The Ohio Power Siting Board (OPSB) on Feb. 12 told Lendlease Energy LLC that a December 2018 application for a certificate of environmental compatibility and public need regarding a solar project has been found to comply, meaning that the OPSB’s staff has received sufficient information to begin its review of the application.
According to Nestlewood Solar I LLC’s December 2018 application, Nestlewood is seeking approval to build and operate the 80-MW solar photovoltaic facility – the Nestlewood Solar project – located in Clermont and Brown counties in Ohio.
The project would consist of solar panel generators, as well as access roads, 34.5-kV electrical collector cables, meteorological stations, a facility substation, a utility owned switchyard, and 69-kV electric generation tie (gen-tie) line within an area of about 610 acres.

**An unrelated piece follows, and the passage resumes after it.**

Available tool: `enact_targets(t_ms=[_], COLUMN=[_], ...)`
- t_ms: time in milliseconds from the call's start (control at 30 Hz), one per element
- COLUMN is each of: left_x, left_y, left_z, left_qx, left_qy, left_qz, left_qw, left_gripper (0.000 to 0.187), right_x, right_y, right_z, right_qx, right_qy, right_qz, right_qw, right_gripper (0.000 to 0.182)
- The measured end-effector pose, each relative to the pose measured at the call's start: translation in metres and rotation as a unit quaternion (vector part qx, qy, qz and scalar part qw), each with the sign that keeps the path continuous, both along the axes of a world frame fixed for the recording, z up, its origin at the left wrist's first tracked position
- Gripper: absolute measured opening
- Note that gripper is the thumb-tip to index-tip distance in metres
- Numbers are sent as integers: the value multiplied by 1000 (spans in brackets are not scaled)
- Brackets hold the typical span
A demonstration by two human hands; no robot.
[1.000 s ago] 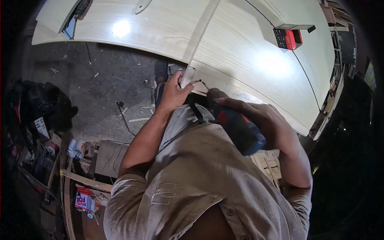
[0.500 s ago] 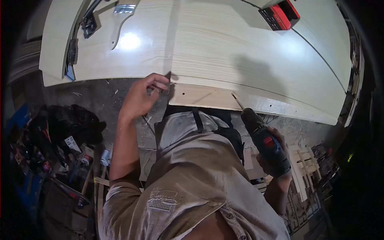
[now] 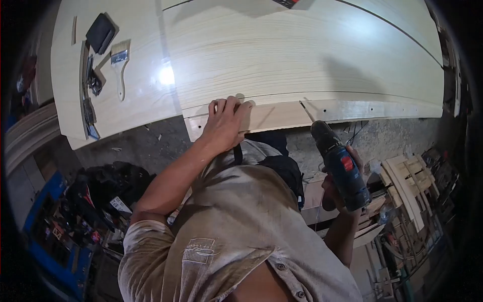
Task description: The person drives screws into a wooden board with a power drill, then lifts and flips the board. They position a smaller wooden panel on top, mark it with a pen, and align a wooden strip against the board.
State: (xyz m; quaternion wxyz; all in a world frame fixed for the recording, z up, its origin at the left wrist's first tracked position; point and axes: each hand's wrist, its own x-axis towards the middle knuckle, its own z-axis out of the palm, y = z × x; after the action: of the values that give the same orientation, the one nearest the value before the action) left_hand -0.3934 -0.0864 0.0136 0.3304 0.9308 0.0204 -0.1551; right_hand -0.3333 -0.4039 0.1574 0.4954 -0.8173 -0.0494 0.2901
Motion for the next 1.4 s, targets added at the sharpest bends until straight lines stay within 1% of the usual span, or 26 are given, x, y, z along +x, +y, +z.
enact_targets(t_ms=[33,100,133,200,233,333,400,533,600,733,800,833,867,933,967,1000,1067,1100,1133,1200,1233,1267,1300,1333,1367,1400], left_x=[4,8,11,18,22,24,24,17,11,1,-5,-8,-9,-10,-13,-13,-18,-21,-30,-47,-50,-53,-74,-70,-77,-88], left_y=[0,2,5,11,11,13,12,9,7,13,20,26,31,41,38,37,28,28,26,18,12,9,27,28,38,49], left_z=[-2,-6,-7,-6,-2,-3,-2,-2,-2,6,9,13,19,31,39,42,56,53,55,73,86,96,77,76,73,67], left_qx=[2,2,5,-43,-28,-32,-30,-39,-21,43,62,66,75,-141,-247,-340,-534,-603,-696,-781,-811,-838,-713,-825,-818,-809], left_qy=[-2,-3,-6,2,29,39,37,6,-31,-41,-40,-41,-44,3,43,100,124,135,132,57,7,-43,-102,-115,-116,-115], left_qz=[-8,-35,-42,-41,-51,-54,-54,-33,-38,-26,-48,-47,-33,29,75,90,100,55,43,96,86,75,159,138,198,262], left_qw=[1000,999,999,998,998,997,997,999,999,998,996,996,996,990,965,931,831,785,704,614,578,538,675,536,527,513], left_gripper=[79,78,78,77,74,76,75,72,69,69,66,58,58,50,45,47,58,76,88,99,96,94,97,82,75,68], right_x=[-2,-5,-6,-8,-10,-15,-16,-22,-23,-32,-36,-38,-39,-39,-37,-32,-23,-20,-22,-26,-36,-44,-49,-51,-51,-56], right_y=[0,4,-1,-12,-15,-22,-27,-35,-27,-26,-22,-21,-15,4,19,31,74,95,115,156,176,192,206,217,222,223], right_z=[0,2,-1,-7,-7,-4,-4,-14,-13,-18,-19,-20,-21,-27,-35,-47,-38,-36,-29,-16,-20,-20,-24,-25,-22,-16], right_qx=[2,84,87,80,77,80,127,93,154,177,179,206,216,201,199,158,165,228,210,177,134,121,136,152,156,173], right_qy=[-2,70,67,-10,-36,0,46,-25,-9,-36,-82,-74,-74,-95,-139,-212,-319,-300,-297,-291,-267,-290,-287,-285,-293,-253], right_qz=[-8,-93,-99,-67,-59,-135,-179,-207,-250,-234,-196,-174,-160,-146,-116,-50,24,78,133,242,281,299,312,324,326,344], right_qw=[1000,990,989,995,995,988,975,974,956,955,961,960,960,964,963,963,933,923,922,909,912,901,896,889,885,887], right_gripper=[84,87,87,90,91,90,89,90,91,90,88,86,86,89,88,86,83,90,92,98,98,96,94,92,92,88])
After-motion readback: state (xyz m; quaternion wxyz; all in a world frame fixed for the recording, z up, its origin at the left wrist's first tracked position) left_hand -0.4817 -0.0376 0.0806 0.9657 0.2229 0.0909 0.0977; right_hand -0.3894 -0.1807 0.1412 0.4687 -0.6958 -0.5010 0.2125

The energy generated by the project would deliver power to a single point of interconnection (POI) into Duke Energy Ohio Kentucky’s existing South Bethel-Brown 69-kV transmission line. Nestlewood added that the new project substation and utility switchyard would be built to connect with Duke’s existing 69-kV line.
The project would help meet electricity demand in the region, particularly in light of the recent and planned retirements of existing coal-fired generating assets located in Ohio and throughout the PJM Interconnection system, Nestlewood said.

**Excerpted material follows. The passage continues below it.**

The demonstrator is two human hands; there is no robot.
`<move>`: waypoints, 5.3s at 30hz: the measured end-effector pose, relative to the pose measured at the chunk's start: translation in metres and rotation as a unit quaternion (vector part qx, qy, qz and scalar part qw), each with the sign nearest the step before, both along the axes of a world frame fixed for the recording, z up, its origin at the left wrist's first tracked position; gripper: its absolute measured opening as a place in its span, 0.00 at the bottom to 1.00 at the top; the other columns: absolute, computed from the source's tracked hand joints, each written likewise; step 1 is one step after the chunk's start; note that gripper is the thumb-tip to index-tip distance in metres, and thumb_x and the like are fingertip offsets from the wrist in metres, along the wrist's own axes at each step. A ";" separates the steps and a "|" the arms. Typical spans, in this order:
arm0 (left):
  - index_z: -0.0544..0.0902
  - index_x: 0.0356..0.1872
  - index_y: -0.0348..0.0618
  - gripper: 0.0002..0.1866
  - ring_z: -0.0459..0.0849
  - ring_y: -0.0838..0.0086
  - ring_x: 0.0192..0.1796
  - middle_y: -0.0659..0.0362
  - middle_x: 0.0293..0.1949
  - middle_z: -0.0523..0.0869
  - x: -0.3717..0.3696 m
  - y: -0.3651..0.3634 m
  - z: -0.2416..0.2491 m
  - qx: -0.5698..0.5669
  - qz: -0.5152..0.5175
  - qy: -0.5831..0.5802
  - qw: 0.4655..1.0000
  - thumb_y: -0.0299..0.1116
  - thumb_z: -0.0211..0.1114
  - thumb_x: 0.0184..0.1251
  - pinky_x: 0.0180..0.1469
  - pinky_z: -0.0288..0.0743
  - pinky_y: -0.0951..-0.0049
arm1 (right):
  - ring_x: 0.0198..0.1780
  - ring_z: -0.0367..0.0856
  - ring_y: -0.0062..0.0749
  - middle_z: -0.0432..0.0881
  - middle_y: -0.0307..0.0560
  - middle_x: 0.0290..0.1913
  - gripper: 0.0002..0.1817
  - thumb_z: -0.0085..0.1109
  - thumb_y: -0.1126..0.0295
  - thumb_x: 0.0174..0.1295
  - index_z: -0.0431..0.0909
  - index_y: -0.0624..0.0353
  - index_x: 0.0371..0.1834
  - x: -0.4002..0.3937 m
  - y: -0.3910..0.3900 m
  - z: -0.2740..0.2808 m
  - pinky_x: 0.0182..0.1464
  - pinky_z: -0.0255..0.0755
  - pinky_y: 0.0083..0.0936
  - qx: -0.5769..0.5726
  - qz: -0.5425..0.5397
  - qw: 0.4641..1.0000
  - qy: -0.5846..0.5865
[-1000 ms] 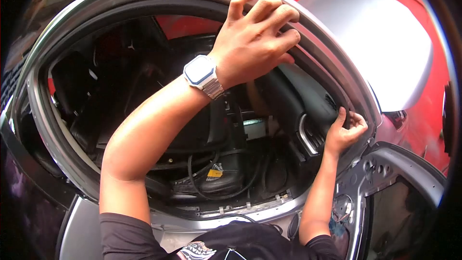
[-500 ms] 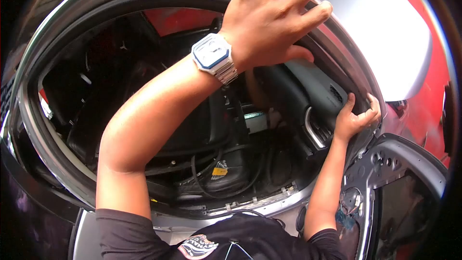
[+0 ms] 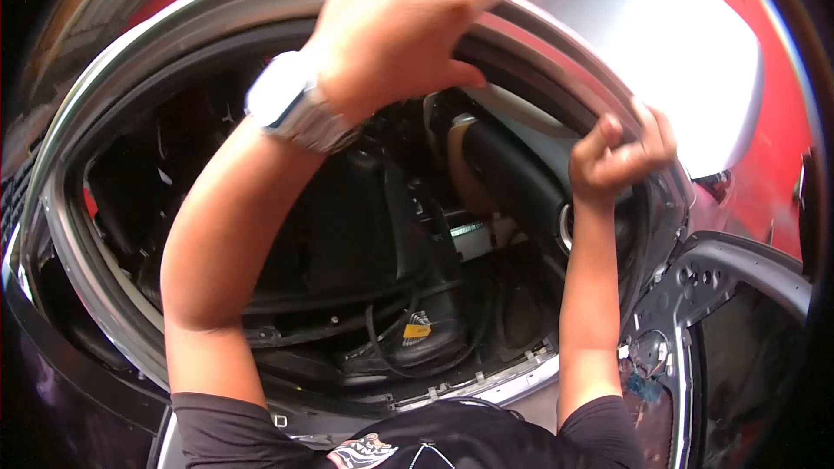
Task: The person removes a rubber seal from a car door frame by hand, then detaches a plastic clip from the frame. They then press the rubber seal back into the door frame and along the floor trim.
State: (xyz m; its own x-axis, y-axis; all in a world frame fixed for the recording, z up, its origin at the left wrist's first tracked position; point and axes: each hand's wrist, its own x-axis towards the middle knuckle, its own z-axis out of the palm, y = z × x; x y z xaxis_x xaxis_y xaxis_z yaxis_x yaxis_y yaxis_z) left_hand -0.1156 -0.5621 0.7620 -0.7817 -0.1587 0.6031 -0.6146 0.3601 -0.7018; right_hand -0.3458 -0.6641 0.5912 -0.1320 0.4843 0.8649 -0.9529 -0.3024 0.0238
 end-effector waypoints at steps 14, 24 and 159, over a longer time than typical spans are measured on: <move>0.80 0.68 0.57 0.45 0.84 0.61 0.61 0.59 0.60 0.87 0.048 -0.003 0.009 -0.074 -0.007 -0.004 0.997 0.54 0.83 0.43 0.65 0.74 0.56 | 0.42 0.81 0.37 0.81 0.39 0.41 0.10 0.59 0.54 0.66 0.79 0.44 0.43 0.105 0.043 0.067 0.53 0.68 0.48 -0.083 -0.031 0.972 0.219; 0.78 0.71 0.57 0.49 0.82 0.62 0.62 0.61 0.62 0.85 0.049 -0.009 0.005 -0.078 -0.036 -0.006 0.996 0.46 0.85 0.38 0.64 0.73 0.59 | 0.59 0.73 0.52 0.69 0.63 0.57 0.21 0.51 0.53 0.74 0.65 0.59 0.56 -0.013 0.010 -0.025 0.60 0.78 0.48 -0.086 0.080 0.982 0.147; 0.84 0.62 0.43 0.25 0.88 0.61 0.54 0.49 0.54 0.89 0.177 -0.129 -0.160 0.114 0.186 0.132 0.967 0.41 0.75 0.67 0.56 0.83 0.63 | 0.33 0.85 0.31 0.83 0.48 0.31 0.24 0.56 0.49 0.78 0.76 0.62 0.55 -0.119 0.171 -0.530 0.39 0.77 0.30 0.665 0.258 0.488 -0.503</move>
State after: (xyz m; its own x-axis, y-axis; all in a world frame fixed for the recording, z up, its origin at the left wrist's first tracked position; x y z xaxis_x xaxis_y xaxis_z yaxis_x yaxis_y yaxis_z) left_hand 0.0617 -0.6915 0.6018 -0.4690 -0.5507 0.6905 -0.8781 0.2066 -0.4317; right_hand -0.4653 -0.4930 0.0610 -0.6214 -0.7396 -0.2586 -0.0704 0.3814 -0.9217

The project area primarily consists of agricultural land, Nestlewood said, noting that the existing 345-kV electric transmission lines cross the project area, with areas of wooded vegetation and local roadways also present within the project area.
The project would consist of conventional solar panels affixed to metal racking designed for tracking the sun. Nestlewood also said that the solar panel technology for the project would be one of two basic types: crystalline or thin-film.

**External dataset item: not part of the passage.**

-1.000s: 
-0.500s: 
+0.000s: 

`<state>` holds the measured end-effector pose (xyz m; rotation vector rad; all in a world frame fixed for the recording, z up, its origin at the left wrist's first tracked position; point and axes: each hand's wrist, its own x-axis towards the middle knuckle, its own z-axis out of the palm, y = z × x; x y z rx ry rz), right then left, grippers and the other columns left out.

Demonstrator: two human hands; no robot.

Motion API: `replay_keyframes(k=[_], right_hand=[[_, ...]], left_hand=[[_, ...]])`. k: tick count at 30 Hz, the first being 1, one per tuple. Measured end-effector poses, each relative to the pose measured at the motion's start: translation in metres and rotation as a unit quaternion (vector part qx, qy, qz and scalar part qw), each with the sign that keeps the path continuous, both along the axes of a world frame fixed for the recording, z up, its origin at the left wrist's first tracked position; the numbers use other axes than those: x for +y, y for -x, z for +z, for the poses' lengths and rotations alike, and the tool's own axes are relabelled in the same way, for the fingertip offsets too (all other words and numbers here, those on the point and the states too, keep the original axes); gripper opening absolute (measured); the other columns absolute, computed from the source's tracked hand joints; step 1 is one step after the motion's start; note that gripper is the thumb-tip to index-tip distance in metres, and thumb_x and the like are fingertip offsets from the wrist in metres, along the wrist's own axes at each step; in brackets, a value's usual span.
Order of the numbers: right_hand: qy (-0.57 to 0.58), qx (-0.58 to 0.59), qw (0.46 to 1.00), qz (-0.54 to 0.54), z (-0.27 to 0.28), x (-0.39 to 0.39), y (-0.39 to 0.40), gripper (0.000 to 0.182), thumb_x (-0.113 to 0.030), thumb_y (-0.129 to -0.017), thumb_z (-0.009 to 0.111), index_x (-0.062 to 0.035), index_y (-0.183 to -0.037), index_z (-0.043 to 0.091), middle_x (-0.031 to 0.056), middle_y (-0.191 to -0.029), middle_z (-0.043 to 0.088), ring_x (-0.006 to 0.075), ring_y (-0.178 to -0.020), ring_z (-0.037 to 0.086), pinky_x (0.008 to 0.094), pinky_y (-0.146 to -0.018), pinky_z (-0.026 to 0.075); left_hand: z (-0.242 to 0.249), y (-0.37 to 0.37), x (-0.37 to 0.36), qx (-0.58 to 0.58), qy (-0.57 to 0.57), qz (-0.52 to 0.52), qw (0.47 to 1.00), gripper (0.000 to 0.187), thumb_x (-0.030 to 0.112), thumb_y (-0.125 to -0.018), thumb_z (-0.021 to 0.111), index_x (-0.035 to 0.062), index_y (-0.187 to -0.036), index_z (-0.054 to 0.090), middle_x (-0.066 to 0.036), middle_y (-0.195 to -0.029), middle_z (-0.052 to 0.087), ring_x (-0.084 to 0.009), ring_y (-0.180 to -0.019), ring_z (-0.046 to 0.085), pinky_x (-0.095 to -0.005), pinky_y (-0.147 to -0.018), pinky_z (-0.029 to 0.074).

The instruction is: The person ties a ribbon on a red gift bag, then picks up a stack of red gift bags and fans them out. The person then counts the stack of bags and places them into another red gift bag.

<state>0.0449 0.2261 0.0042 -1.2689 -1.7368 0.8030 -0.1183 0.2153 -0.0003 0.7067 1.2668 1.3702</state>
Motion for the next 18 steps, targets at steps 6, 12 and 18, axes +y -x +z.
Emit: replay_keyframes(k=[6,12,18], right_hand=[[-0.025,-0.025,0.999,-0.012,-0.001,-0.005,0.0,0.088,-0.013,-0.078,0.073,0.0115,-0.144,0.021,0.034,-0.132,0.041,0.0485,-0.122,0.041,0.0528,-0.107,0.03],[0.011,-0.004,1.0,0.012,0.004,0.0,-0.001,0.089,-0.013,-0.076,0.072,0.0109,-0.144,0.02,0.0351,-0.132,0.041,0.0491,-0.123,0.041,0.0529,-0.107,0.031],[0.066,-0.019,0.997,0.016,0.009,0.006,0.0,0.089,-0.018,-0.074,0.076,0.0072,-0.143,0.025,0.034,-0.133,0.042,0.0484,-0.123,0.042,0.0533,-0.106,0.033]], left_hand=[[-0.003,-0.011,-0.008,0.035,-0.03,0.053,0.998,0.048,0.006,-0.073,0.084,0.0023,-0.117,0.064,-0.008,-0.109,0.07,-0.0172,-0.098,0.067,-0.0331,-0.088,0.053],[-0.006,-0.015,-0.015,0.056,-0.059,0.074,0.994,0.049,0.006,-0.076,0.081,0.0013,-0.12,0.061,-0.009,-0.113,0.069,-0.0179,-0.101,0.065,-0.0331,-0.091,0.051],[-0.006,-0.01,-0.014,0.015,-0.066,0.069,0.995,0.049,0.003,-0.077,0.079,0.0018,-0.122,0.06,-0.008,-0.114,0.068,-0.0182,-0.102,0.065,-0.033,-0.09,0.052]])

Underground electrical interconnections at a voltage of 34.5 kV would be used to transmit generated electricity from the solar panels to the project substation, where it would be stepped up to 69 kV, and transmitted to the utility switchyard. From there, Nestlewood added, a 69-kV gen-tie would connect the project’s electrical output to the existing South Bethel-Brown 69-kV transmission line.
The project is expected to operate with an annual capacity factor of about 25%, generating about 175,000 MWh of electricity each year.
The total estimated capital and intangible costs of the project is expected to be about $1,375/kW, inclusive of intangible costs and dependent on the final module, racking, and inverter suppliers and modules selected, Nestlewood said.
Among other things, Nestlewood added that the project schedule is based on the issuance of the OPSB certificate by May 2019, and the start of construction by June; commercial operation is planned for 2Q20.
As noted in the filing, Nestlewood is a wholly owned affiliate of Lendlease Energy Development LLC, which is a wholly owned affiliate of Lendlease Americas Inc.